Lorenz Hart is singing in the rain. Seconds later, he’s collapsed in an alley, no longer with a song in his heart, abandoned with the rest of the Broadway trash. He’ll perish from pneumonia hours later in a nearby hospital, at age 48.
That’s how Richard Linklater opens his new film Blue Moon, spoilers be damned, and it neatly summarizes, in one pitiless tracking sequence, the spectrum of Hart’s too-short life—creative genius acquiesces to self-destructive nihilism.
But mostly, this is not a film of elaborate crane shots in inclement weather. Virtuosic camerawork will take a backseat to words, words and more words as we settle into the narrative of Blue Moon: Hart holding court in the famous Manhattan theater bar Sardi’s on the opening night in March 1943 of Oklahoma!, the first musical that his former creative partner, Richard Rodgers (Andrew Scott), composed without him. As Hart settles into the wood-paneled bar, with its red walls, thick burgundy drapes and myriad untold secrets, Blue Moon will fit nicely into Linklater’s tradition of duration-driven dramas — 1990’s Slacker, 2001’s Tape, 2005’s Before Sunset — which seem to eliminate the usual chasms between real time and cinematic time.
Hart, we soon realize, can be a lot. Though short in stature — he was barely 5 feet tall — he is played, sensationally, by Hawke as the perpetual center of attention. After departing Oklahoma! before it’s finished, Hart enters Sardi’s in a heavy winter coat and black fedora, cigar a-dangle, looking every bit like Orson Welles after Ozempic, and consuming just as much of the room’s oxygen. With the bartender (a long-faced and nuanced Bobby Cannavale) offering a sympathetic ear, Hart begins to unload a torrent of grievances, initially targeting his old writing partner’s flyover-state musical with the egregious exclamation mark, and the audience that was eating it up: “People roaring at third-rate jokes … demand more!” he implores, adding that Oklahoma’s absence of an edge will ensure its multigenerational endurance. But, he complains, “who wants inoffensive art?”
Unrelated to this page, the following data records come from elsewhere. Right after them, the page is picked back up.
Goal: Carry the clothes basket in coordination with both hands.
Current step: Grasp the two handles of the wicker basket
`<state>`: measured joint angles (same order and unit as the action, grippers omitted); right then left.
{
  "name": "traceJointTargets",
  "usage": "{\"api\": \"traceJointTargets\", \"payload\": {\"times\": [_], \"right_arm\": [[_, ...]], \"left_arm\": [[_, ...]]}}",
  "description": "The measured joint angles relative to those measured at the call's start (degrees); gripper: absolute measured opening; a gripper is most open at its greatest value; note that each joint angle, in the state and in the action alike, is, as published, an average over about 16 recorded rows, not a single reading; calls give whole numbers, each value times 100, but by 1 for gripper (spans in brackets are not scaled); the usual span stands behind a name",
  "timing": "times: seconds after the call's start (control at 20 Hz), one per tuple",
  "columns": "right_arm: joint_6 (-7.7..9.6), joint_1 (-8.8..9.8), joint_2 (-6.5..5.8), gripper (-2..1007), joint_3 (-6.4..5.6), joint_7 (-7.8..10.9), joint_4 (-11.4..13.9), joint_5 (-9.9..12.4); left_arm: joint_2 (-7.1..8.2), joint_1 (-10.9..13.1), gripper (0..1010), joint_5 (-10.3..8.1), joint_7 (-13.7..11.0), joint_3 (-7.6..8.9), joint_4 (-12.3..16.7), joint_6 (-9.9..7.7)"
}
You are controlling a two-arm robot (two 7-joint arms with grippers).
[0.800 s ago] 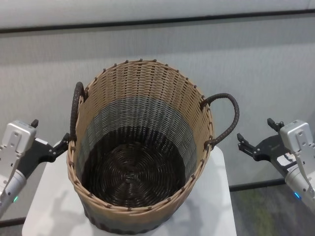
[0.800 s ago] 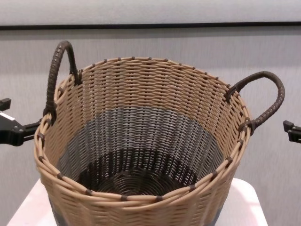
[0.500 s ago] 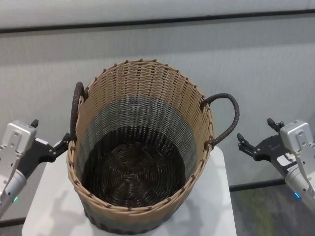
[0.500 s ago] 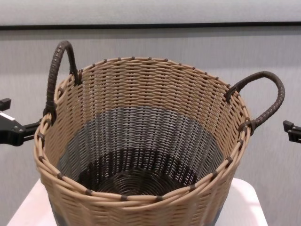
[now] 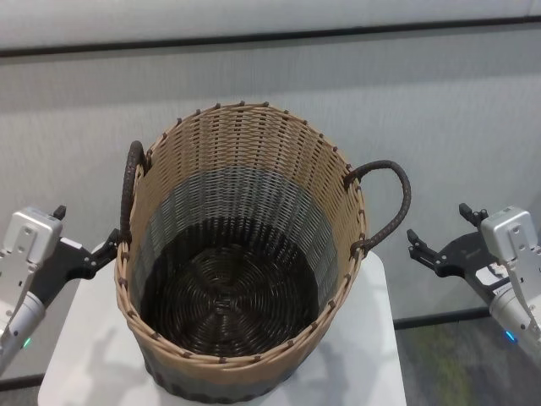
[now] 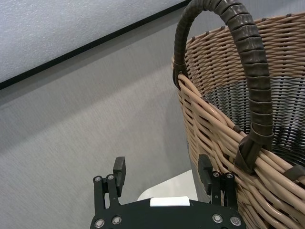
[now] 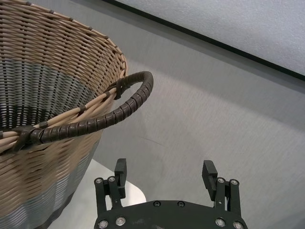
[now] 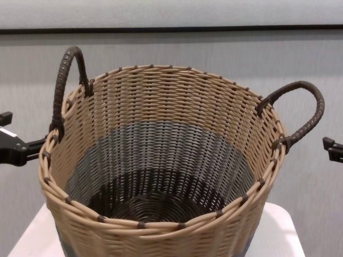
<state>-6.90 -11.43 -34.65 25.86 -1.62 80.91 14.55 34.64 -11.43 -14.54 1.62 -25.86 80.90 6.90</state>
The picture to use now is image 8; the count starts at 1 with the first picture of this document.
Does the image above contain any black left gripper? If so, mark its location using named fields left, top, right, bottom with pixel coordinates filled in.
left=0, top=112, right=54, bottom=167

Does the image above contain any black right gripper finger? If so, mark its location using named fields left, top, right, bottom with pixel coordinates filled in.
left=322, top=136, right=343, bottom=164

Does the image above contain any woven tan grey laundry basket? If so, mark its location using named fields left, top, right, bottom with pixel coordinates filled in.
left=38, top=46, right=325, bottom=257

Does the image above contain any white square pedestal table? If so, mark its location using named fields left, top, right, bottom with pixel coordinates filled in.
left=8, top=202, right=306, bottom=257

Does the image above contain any black whiteboard tray rail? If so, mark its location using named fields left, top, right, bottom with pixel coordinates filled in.
left=0, top=24, right=343, bottom=35

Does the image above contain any white wall whiteboard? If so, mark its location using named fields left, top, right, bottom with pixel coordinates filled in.
left=0, top=0, right=343, bottom=29

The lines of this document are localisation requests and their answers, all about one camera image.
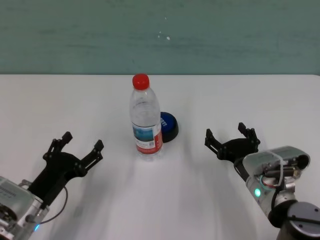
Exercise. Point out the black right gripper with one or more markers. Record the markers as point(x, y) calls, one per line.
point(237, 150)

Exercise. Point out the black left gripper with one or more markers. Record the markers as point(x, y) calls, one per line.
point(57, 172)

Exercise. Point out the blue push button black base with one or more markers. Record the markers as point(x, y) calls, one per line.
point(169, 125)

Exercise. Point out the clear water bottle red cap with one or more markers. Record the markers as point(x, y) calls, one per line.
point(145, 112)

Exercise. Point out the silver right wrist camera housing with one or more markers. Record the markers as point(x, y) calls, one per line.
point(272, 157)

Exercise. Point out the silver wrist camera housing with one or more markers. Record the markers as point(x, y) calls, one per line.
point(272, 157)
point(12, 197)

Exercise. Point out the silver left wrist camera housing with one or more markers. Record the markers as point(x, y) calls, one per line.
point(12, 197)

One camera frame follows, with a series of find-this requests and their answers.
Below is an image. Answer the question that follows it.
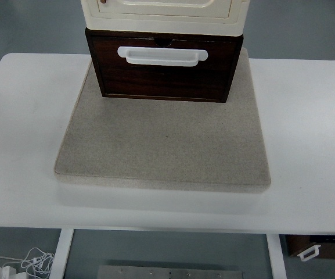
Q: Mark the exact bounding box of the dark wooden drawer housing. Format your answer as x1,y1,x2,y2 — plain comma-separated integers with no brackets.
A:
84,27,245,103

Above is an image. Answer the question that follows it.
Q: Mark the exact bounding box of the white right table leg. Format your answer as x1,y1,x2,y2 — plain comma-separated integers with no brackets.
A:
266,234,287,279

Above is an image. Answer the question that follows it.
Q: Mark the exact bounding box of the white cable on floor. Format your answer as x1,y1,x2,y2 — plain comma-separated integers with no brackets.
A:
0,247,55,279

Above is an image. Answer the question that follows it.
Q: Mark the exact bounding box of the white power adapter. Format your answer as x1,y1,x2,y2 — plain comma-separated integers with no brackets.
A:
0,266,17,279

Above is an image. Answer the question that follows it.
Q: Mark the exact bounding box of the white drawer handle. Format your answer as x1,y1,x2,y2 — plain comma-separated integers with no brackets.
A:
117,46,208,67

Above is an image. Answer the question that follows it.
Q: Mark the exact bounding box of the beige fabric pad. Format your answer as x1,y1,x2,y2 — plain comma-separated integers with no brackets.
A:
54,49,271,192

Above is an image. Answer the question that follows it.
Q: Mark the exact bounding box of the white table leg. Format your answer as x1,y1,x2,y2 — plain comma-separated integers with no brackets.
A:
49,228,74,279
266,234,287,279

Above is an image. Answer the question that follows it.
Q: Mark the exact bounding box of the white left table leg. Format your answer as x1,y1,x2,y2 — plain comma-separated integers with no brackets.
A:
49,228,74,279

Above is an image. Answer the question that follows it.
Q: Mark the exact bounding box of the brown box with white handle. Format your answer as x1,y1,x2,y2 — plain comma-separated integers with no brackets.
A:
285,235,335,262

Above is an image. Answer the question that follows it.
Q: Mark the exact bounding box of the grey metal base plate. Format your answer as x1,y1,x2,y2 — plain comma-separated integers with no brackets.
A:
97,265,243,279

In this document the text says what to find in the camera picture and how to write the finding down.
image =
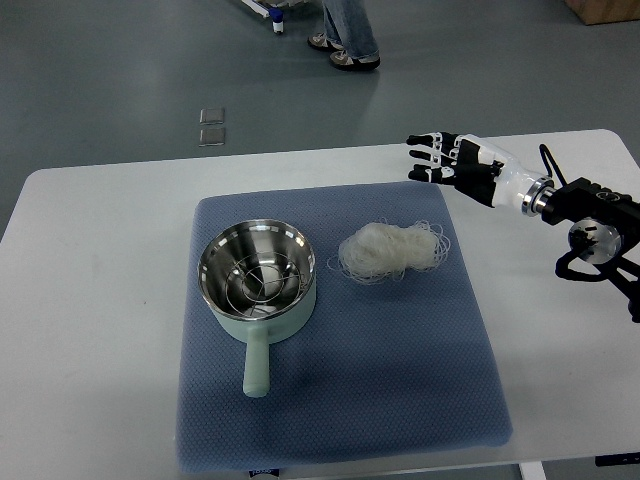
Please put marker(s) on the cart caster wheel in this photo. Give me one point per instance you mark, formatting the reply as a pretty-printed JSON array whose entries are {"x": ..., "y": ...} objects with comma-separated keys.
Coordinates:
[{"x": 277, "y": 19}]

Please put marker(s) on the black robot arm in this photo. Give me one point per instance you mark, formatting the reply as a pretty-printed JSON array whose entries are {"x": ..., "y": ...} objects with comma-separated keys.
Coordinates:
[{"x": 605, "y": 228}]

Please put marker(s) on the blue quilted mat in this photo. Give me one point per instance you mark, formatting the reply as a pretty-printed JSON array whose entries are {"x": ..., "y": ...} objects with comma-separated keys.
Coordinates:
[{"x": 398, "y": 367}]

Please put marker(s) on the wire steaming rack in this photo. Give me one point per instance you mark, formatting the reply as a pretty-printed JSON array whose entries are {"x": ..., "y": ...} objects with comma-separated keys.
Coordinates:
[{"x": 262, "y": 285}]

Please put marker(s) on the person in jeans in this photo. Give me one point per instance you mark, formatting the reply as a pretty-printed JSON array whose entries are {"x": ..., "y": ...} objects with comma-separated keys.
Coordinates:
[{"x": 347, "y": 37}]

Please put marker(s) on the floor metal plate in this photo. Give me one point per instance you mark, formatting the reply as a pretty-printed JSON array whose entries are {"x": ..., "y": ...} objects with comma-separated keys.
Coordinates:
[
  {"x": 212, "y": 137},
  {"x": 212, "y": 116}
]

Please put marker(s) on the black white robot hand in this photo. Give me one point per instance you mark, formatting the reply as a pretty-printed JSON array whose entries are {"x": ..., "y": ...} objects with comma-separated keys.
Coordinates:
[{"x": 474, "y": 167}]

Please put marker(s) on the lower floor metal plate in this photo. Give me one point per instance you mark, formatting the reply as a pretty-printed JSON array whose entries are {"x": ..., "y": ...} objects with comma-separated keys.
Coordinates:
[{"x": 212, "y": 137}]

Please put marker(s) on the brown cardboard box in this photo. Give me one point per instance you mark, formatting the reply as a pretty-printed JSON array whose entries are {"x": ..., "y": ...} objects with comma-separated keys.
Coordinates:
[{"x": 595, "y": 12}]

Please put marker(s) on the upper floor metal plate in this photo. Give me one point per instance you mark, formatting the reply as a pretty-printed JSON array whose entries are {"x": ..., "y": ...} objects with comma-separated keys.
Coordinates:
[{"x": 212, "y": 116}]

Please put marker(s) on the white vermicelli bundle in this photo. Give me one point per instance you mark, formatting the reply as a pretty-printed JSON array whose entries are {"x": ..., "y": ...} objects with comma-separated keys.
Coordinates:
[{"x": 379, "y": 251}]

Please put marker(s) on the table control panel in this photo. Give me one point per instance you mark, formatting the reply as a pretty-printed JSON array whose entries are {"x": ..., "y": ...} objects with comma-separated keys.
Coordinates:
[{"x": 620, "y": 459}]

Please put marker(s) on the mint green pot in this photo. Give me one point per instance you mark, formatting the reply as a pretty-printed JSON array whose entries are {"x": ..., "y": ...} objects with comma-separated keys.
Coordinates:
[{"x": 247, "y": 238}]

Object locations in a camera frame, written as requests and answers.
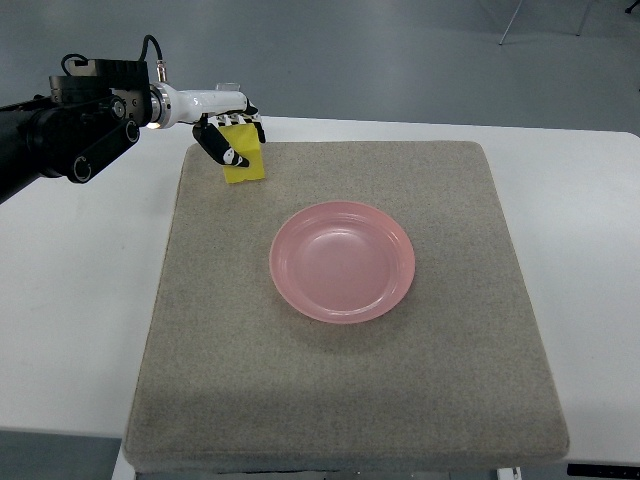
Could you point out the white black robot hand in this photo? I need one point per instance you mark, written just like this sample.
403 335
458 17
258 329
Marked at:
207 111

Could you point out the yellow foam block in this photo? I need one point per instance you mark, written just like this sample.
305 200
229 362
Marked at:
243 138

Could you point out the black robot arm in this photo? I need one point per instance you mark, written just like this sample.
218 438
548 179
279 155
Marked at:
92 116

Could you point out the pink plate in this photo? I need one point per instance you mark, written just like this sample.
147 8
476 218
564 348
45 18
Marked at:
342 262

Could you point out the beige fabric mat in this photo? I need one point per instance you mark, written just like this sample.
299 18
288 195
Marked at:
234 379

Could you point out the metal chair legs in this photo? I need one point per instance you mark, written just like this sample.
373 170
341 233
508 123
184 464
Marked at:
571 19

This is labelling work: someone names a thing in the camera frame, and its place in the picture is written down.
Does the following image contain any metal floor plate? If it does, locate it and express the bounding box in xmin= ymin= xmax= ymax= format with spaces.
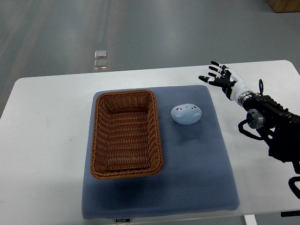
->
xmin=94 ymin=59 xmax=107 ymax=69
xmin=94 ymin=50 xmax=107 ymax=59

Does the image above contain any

Eventually, we learn that Hart, despite his closeted reputation, is hopelessly smitten with Elizabeth (Margaret Qualley), a 20-year-old student at Yale who will be appearing soon at the after-party. In the meantime, Hart, while at once denying and indulging in his alcoholism, will chat up anyone in the circumference of his voice—including the bar’s piano player, an aspiring show tune composer; and E.B. White (Patrick Kennedy), who happens to be hiding in a banquette, quietly conceiving of Stuart Little, when Hart ropes the fellow writer into his caustic worldview.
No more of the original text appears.